Work required:
Emit a verbatim copy of the lines running from the line with "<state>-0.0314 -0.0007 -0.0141" through the end of the material below.
--- Information supplied ---
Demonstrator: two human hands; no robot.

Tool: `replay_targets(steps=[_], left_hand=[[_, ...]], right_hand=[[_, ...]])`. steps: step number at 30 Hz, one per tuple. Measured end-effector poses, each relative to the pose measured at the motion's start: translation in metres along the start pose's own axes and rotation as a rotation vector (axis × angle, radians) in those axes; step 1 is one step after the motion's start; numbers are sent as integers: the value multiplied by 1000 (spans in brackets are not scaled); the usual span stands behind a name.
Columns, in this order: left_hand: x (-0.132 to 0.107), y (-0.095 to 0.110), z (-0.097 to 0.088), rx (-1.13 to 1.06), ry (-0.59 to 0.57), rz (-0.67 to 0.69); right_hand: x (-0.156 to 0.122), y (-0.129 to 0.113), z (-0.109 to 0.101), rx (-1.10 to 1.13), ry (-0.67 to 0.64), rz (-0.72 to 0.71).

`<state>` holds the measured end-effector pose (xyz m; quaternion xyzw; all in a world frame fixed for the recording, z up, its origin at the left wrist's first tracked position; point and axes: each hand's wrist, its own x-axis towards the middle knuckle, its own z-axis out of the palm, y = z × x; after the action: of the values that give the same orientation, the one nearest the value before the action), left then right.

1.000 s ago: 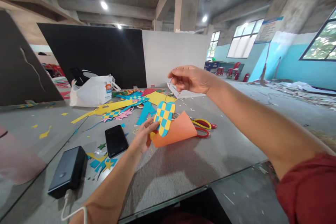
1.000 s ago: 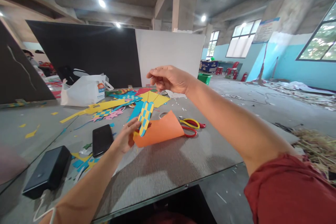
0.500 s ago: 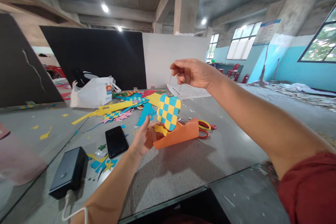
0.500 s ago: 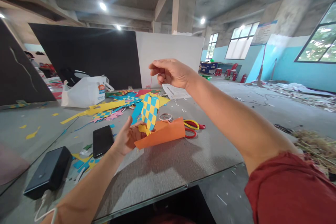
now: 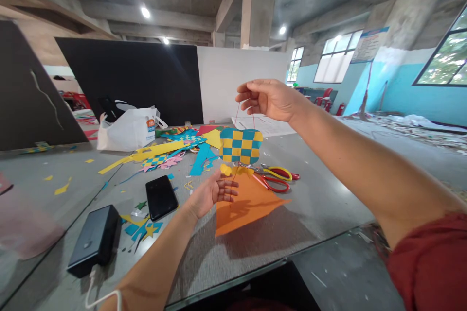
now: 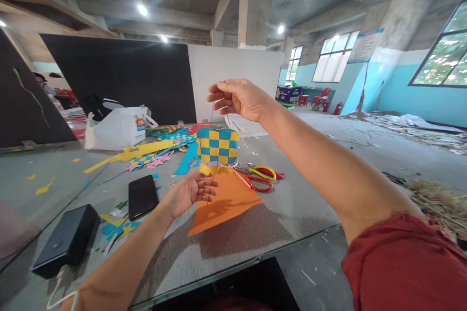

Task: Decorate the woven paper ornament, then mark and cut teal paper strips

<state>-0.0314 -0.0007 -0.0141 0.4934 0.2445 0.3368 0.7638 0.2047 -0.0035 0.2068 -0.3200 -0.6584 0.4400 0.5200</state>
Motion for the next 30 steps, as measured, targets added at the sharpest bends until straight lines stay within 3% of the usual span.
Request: replay_targets(steps=[10, 18, 30], left_hand=[[3, -8, -1, 207, 189, -20], [8, -13, 1, 388, 486, 206], [5, -7, -2, 349, 581, 284]], right_hand=[[-2, -3, 6, -328, 99, -128], [0, -12, 7, -660, 156, -175], [0, -19, 9, -792, 255, -231]])
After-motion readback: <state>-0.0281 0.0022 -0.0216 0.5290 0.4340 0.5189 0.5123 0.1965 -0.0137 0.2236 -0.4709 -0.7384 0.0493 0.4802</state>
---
Solved exercise:
<state>-0.0314 -0.0007 -0.0141 0.4934 0.2445 0.3368 0.7638 0.2047 -0.0035 0.2068 -0.3200 -0.6584 0.4400 0.5200</state>
Motion for the next 30 steps, as measured, targets added at the sharpest bends until straight lines stay within 3% of the usual span.
Request: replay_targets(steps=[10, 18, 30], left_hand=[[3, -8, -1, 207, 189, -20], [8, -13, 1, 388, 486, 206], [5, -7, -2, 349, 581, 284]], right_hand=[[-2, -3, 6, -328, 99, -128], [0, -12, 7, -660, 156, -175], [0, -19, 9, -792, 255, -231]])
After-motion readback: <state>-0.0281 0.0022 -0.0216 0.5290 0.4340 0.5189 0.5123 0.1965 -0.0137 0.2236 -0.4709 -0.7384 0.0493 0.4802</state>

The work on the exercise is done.